Search code examples
rubyparsingtreetop

Treetop parser : Function definition syntax - n arguments


I'm currently trying to describe some basic Ruby grammar but I'm now stuck with function definition. Indeed, I don't know how to handle 'n' argument. Here is the code I use to handle functions containing from 0 to 2 args :

  rule function_definition
    'def' space? identifier space? '(' space? expression? space? ','? expression? space? ')'
      block
    space? 'end' <FunctionDefinition>
  end  

How could I do to handle 'n' argument ? Is there any recursive way to do that ?

EDIT :

I wanted to highlight the fact that I need the arguments to be in the result tree.
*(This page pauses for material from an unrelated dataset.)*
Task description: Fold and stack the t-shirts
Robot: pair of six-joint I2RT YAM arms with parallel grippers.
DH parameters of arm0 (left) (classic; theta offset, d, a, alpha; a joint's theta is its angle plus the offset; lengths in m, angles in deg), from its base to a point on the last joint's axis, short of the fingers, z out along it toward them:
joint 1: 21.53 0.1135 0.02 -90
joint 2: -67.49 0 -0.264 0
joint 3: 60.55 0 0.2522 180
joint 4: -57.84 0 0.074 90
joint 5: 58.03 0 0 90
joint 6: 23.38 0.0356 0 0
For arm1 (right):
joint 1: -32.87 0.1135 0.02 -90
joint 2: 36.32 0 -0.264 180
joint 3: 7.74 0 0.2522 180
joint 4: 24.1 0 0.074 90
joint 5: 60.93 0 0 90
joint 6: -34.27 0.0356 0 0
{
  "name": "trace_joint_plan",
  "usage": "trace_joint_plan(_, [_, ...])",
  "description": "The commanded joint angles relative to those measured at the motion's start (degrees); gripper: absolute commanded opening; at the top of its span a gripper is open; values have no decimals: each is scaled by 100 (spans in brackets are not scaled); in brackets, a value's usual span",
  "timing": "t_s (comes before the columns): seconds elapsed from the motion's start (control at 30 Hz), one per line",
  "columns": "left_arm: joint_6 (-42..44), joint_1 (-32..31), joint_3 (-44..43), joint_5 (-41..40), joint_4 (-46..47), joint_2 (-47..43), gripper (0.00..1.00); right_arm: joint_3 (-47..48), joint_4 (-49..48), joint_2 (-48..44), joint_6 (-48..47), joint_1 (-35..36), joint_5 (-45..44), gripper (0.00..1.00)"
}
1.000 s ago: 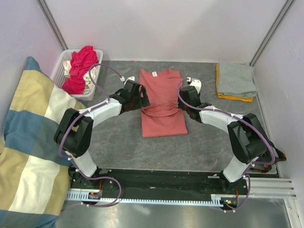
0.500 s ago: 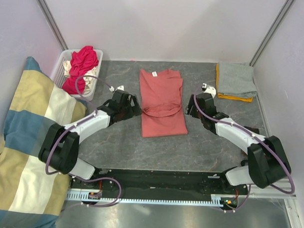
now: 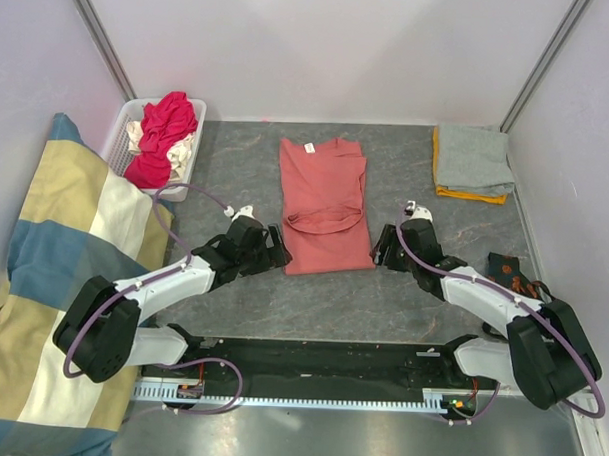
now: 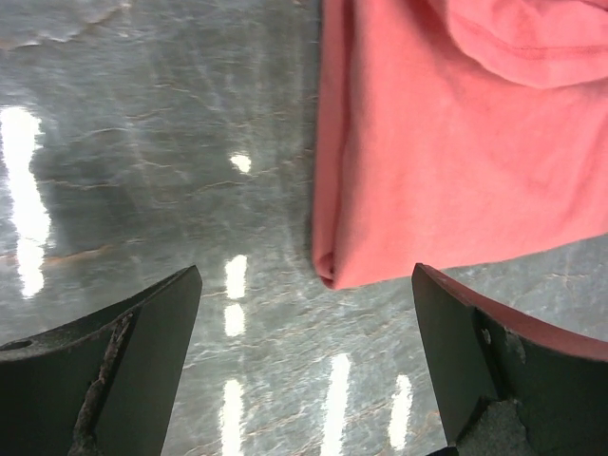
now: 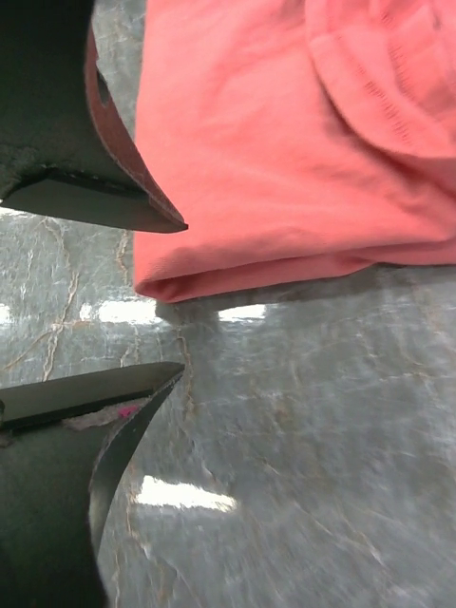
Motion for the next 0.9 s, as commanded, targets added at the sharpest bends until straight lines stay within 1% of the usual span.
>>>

Like :

 Argument offset=42, "arg1"
 Argument offset=43, "arg2"
 Argument offset=44, "arg3"

So I need to do a cstom SyntaxNode Subclass declaration, just like I did for function_definition rule for instance.


Solution

  • You want something like (untested):

    'def' space? identifier space? '(' space? ( expression ( space? ',' expression )* )? space?  ')'
    

    (NB if this is a ruby style def then the parens are also optional in the case where there are no arguments)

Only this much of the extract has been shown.